Corazon.

Veía a su desdichada esposa en los tumultos monstruosos de las ciudades de portland y de hierro, cruzando diagonales oscuras a la oblicua sobra de los rascacielos bajo una amenazadora red de negros cables de alta tensión. Pasaba una multitud de hombres de negocios protegidos por paraguas. Su carita estaba más pálida que nunca, pero ella lo recordaba mientras el aliento de los desconocidos se cortaba en su perfil. «–¿Dónde estará mi muchachito?»
Erdosain interrumpió su proyección de futuro:
–Elsa... ya sabes... vení cuando quieras... podes venir... pero decí la verdad, ¿me quisiste alguna vez?
Despaciosamente levantó ella los párpados. Sus pupilas se agrandaron. La voz llenaba el cuarto de calidez humana. A Erdosain le parecía vivir ahora.
–Siempre te quise... ahora también te quiero... nunca, ¿por qué nunca hablaste como esta noche? Siento que te voy a querer toda la vida... que el otro a tu lado es la sombra de un hombre...
–Alma, mi pobre alma... qué vida la nuestra... qué vida...
Un rizo de sonrisa encrespó dolorosamente los labios de ella. Elsa lo miró ardientemente un instante. Luego, con la voz seria de promesas:
–Mira... espérame. Si la vida es como siempre me dijiste, yo vuelvo, ¿sabes?, y entonces, si vos querés, nos matamos juntos... ¿Estás contento?
Una ola de sangre subió hasta las sienes del hombre.
–Alma, qué buena sos, alma... dame esa mano –y mientras ella, aun sobrecogida, sonreía con timidez, Erdosain se la besó–. ¿No te enojas, alma?
Ella enderezó la cabeza grave de dicha.
–Mirá Remo... yo voy a venir, ¿sabes?, y si es cierto lo que decís de la vida... sí, yo vengo... voy a venir.
–¿Vas a venir?
–Con lo que tenga.
–¿Aunque seas rica?
–Aunque tenga todos los millones de la tierra, vengo. ¡Te lo juro!
–¡Alma, pobre alma! ¡Qué alma la tuya! Sin embargo, vos no me conociste... no importa... ¡ah, nuestra vida!
–No importa. Estoy contenta. ¿Te das cuenta de tu sorpresa, Remo? Estás sólito, de noche.
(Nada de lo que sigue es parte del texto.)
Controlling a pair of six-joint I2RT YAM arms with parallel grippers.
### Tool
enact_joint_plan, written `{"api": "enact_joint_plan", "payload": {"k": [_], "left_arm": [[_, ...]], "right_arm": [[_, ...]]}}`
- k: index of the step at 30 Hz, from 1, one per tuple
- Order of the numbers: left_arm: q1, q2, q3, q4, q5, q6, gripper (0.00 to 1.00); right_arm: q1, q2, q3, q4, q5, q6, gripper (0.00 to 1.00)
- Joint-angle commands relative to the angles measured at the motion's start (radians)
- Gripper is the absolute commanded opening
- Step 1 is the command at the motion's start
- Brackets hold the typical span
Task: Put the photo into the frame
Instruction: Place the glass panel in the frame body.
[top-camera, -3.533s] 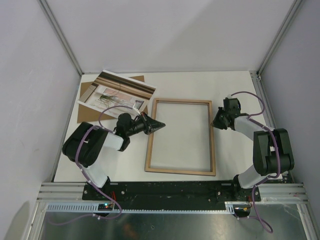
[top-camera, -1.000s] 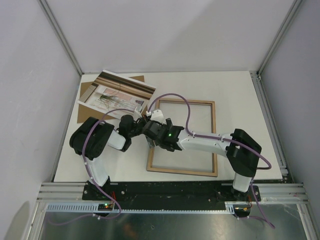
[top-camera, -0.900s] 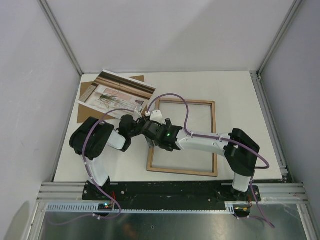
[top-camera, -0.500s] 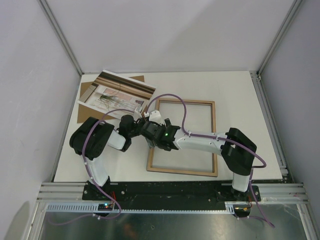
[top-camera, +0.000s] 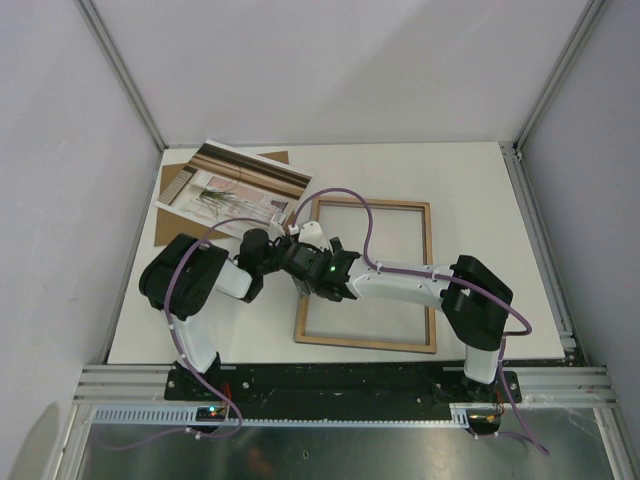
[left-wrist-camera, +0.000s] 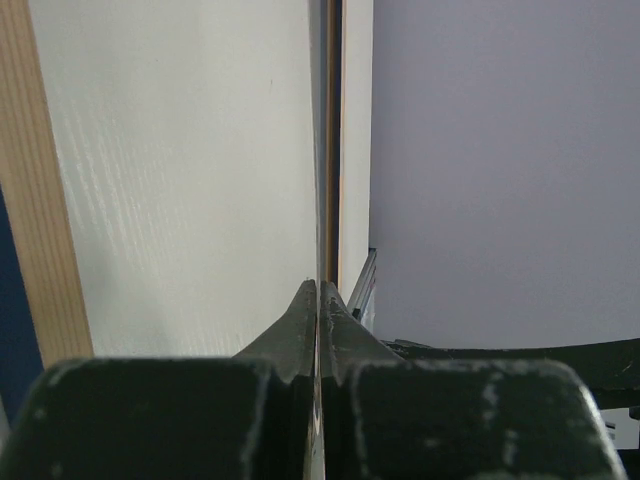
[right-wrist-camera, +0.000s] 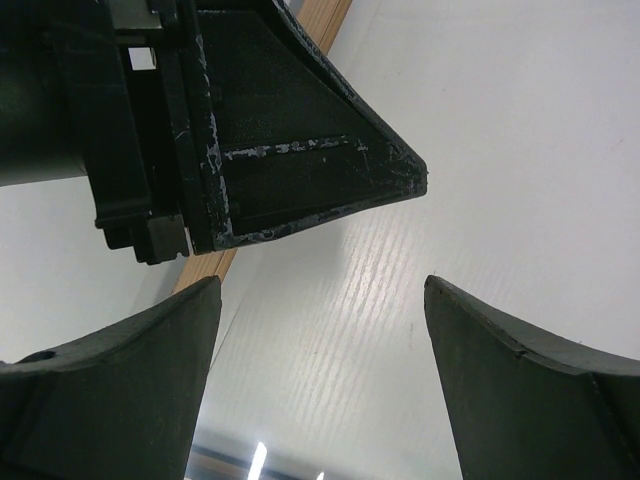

Estás solo... de pronto, cric... la puerta se abre... y soy yo... ¡yo que he venido!
–Estás con un traje de baile... zapatos blancos y tenés un collar de perlas.
–Y vine sola, a pie por las calles oscuras, buscándote... pero vos no me ves, estás solo... la cabeza...
–Decí... habla... habla...
–La cabeza apoyada en la mano y el codo en la mesa... me miras... y de pronto...
–Te reconozco y te digo: Elsa, ¿sos vos, Elsa?
–Y yo te contesto: Remo, yo vine, ¿te acordás de esa noche? Esa noche es esta noche y afuera sopla el gran viento y nosotros no tenemos frío ni pena. ¿Estás contento, Remo?
–Sí, te juro que estoy contento.
–Bueno, me voy.
–¿Te vas?
–Sí...
El semblante del hombre se deformó en la súbita pena.
–Bueno, ándate.
–Hasta pronto, mi esposo.
–¿Qué dijiste?
–Te digo esto, Remo. Espérame. Aunque tenga todos los millones del mundo, yo vuelvo.
–Bueno... entonces adiós... pero dame un beso.
–No, cuando vuelva... adiós, mi esposo.

...

Suena triste, pero el amor que hay ahí es deslumbrante.